/zoraptera-occurrence-dataset

Zoraptera Occurrence Dataset - curated dataset of global occurrence records of Zoraptera

Primary LanguageR

Zoraptera Occurrence Dataset

The curated dataset of Zoraptera occurrences described in the paper "". The dataset is stored in zoraptera.csv file, its based on Darwin Core standard, and is updated manually or by semi-automated workflow described below.

How to cite:

Graphical data summary:

Map of Zoraptera subfamilies Geographical distribution of Zoraptera records in the dataset by subfamily

Histogram of Zoraptera records across years by families Count of Zoraptera records in the dataset across years by family

Dataset update workflow

All updates can be tracked in history of the file, or in commits history in general.
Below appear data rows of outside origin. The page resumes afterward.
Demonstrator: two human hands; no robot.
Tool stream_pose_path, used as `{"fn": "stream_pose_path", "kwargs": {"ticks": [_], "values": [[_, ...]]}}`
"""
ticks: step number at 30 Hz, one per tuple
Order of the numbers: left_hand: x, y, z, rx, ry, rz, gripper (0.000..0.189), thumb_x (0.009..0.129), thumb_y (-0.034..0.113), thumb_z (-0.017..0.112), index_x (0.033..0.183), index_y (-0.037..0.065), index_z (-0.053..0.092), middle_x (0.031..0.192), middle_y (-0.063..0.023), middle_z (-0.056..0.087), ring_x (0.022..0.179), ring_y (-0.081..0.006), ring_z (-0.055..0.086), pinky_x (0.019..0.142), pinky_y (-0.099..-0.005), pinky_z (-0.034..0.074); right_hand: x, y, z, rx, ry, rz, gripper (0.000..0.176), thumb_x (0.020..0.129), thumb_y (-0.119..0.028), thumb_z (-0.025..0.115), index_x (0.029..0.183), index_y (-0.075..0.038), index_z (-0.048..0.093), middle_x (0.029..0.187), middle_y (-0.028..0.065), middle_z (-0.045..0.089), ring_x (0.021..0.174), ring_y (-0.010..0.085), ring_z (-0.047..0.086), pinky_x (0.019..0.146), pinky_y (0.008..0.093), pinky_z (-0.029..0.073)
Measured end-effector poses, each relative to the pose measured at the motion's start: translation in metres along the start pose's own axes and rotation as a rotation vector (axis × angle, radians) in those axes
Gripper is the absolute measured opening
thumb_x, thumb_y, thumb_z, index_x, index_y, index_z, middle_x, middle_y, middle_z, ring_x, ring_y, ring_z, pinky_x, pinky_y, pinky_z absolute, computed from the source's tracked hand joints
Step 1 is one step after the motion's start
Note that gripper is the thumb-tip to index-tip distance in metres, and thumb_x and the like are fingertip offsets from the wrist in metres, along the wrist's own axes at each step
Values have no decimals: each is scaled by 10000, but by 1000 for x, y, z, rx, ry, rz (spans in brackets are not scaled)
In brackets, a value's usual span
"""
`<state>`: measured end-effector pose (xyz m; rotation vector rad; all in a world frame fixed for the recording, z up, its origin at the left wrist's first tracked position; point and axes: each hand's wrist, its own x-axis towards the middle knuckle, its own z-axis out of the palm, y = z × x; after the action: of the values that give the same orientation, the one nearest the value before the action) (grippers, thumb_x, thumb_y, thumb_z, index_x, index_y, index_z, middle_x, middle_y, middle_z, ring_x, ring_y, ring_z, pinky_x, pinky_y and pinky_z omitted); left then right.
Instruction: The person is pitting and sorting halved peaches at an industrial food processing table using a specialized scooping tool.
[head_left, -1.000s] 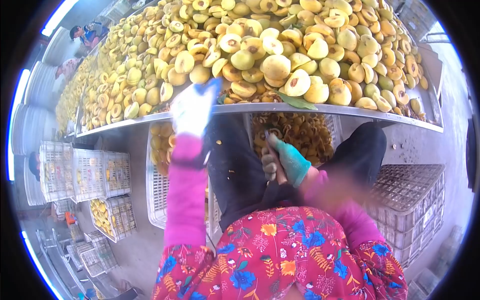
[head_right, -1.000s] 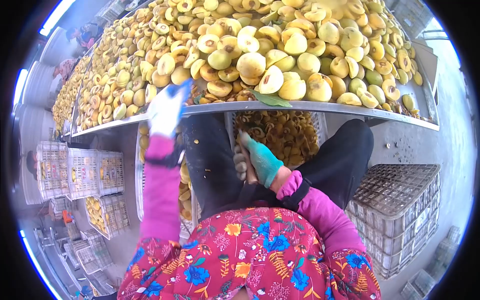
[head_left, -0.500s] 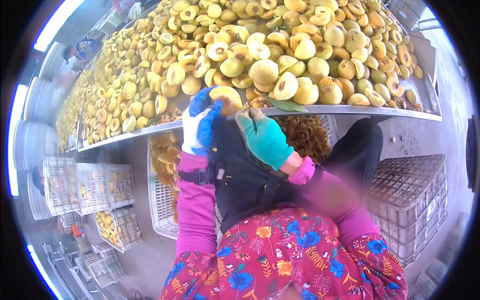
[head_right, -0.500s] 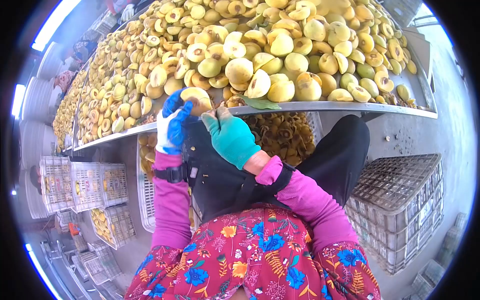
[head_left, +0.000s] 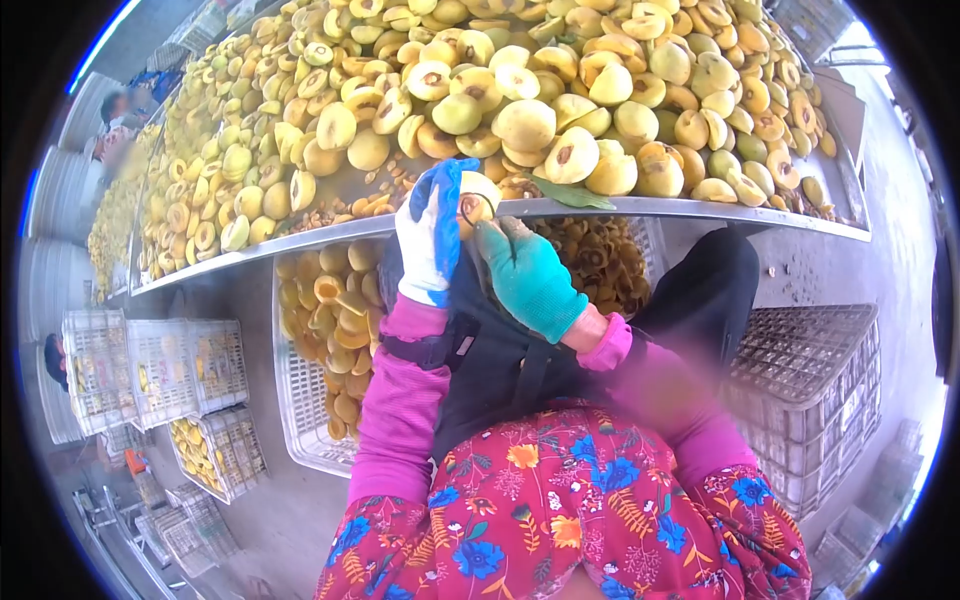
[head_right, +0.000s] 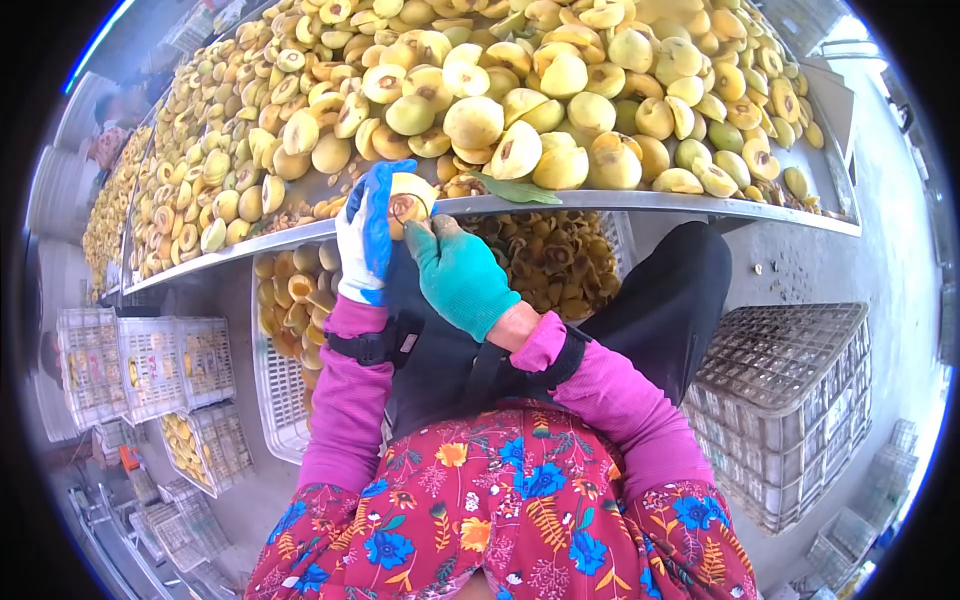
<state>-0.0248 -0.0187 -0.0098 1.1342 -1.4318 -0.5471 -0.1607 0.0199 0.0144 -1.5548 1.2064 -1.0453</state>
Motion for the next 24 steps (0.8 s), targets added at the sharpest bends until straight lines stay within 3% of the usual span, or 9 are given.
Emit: {"fn": "stream_pose_path", "kwargs": {"ticks": [1, 4, 7, 11, 14, 16, 20, 22, 24], "values": [[2, 16, 6, -393, 132, -414, 278, 908, 212, 547, 1057, -17, 603, 995, -83, 640, 814, -100, 569, 721, -233, 461, 1, -3, 1, 73, -21, 33, 323, 933, -293, 473, 892, 19, 548, 720, 204, 594, 657, 340, 595, 568, 398, 437], [-7, 12, 13, -328, 182, -298, 325, 900, 253, 542, 1032, -40, 592, 978, -112, 652, 882, -148, 600, 813, -285, 471, 0, -10, 9, 395, -115, 314, 386, 934, -382, 462, 842, -16, 547, 607, 35, 517, 456, 132, 491, 409, 261, 379], [-8, 10, 9, -234, 99, -260, 337, 901, 264, 527, 1024, -43, 587, 1000, -116, 642, 880, -149, 596, 808, -289, 474, -3, -20, 14, 486, -80, 367, 387, 932, -417, 455, 843, -50, 541, 587, -38, 429, 435, 33, 406, 360, 199, 300], [-13, 8, 7, -124, 40, -193, 325, 896, 264, 520, 1033, -23, 588, 1012, -113, 637, 882, -155, 596, 796, -294, 479, -10, -13, 18, 475, -118, 441, 381, 932, -413, 452, 863, -49, 542, 589, -30, 443, 442, 47, 414, 366, 210, 318], [-13, 18, 12, -149, 99, -78, 302, 898, 204, 530, 1035, -59, 582, 971, -92, 635, 830, -129, 578, 758, -271, 465, -13, -6, 26, 399, -11, 259, 387, 930, -422, 450, 883, -49, 540, 589, -29, 440, 445, 46, 412, 366, 205, 325], [-12, 30, 17, -343, 239, -212, 281, 898, 186, 525, 1031, -55, 582, 961, -88, 632, 832, -130, 580, 768, -273, 462, -12, -7, 24, 429, 38, 265, 401, 951, -326, 432, 872, 52, 540, 672, 160, 550, 645, 236, 535, 606, 351, 417], [-15, 23, 10, -187, 112, -133, 248, 893, 177, 518, 998, -29, 604, 955, -94, 627, 823, -139, 580, 758, -273, 462, -15, -16, 16, 388, -26, 303, 403, 950, -354, 428, 915, 31, 540, 625, 116, 527, 554, 220, 536, 521, 329, 426], [-11, 23, 6, -152, 42, -164, 249, 893, 183, 516, 986, -30, 607, 946, -93, 627, 819, -141, 580, 753, -272, 462, -19, -25, 7, 642, -220, 540, 421, 915, -502, 430, 852, -90, 483, 556, -24, 419, 398, 64, 380, 357, 226, 348], [-11, 22, 1, -107, -11, -200, 252, 894, 188, 515, 973, -31, 610, 938, -91, 627, 816, -142, 579, 749, -272, 462, -16, -27, -4, 841, -357, 625, 447, 904, -541, 416, 830, -102, 459, 543, -25, 402, 385, 71, 370, 349, 231, 347]]}}
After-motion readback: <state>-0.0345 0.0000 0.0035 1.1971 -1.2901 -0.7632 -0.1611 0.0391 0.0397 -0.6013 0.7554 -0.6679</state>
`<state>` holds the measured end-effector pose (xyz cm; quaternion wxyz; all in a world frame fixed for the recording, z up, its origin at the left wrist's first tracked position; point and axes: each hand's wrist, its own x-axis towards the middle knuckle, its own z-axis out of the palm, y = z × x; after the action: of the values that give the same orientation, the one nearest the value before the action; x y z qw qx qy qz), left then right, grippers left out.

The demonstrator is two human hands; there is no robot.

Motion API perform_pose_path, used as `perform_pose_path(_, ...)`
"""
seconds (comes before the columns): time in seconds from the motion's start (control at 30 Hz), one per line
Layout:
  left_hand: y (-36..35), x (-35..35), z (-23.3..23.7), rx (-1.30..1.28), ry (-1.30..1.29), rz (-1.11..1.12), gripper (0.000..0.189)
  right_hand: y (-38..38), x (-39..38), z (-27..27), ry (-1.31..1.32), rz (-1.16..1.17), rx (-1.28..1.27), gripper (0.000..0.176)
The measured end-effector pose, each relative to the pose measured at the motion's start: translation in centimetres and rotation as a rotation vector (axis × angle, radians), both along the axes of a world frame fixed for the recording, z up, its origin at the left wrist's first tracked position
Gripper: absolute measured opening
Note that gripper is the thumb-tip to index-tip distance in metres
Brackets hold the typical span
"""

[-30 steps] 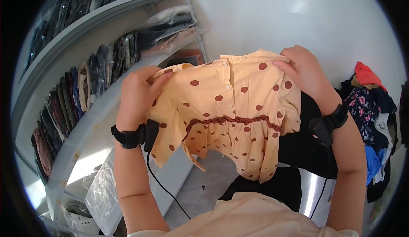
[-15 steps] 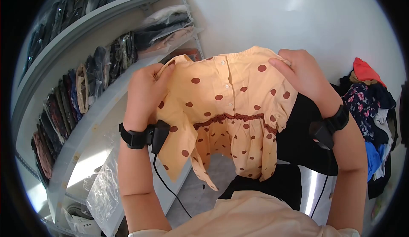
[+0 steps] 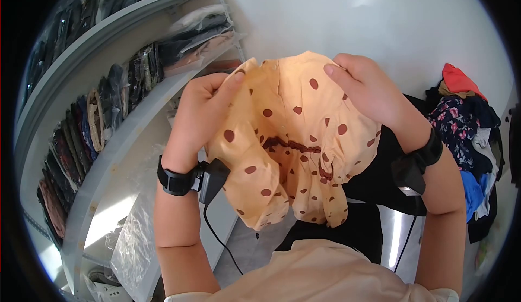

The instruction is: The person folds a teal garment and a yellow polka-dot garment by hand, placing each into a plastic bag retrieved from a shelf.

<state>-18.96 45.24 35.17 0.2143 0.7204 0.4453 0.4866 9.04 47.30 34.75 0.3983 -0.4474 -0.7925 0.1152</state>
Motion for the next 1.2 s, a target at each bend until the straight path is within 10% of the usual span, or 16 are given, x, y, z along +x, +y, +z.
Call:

Semi-automated updates are tracked in update.log file including date, source, and doi if aplicable.

Manual updates

Simply manual manipulation of zoraptera.csv

Semi-aumtomatized updates

iNaturalist

  • designated person revise identification directly on iNaturalist
  • run script scripts/inat.r which lookup actual iNaturalist data and check if any new identification were done by designated person (now only Petr Kočárek), and if there any, its automatically written to zoraptera_occs.csv, and information about update (date, source) will be written in to logfile update.log

GBIF

  • run script scripts/gbif.r which downloads latest used GBIF dataset with doi red from logfile update.log
  • any new data found will be written to csv file, and information about update (date, source, dataset doi) will be written in to logfile update.log
  • csv file with the new data have to be manually checked and implemented in zoraptera_occs.csv acording to methods published in paper.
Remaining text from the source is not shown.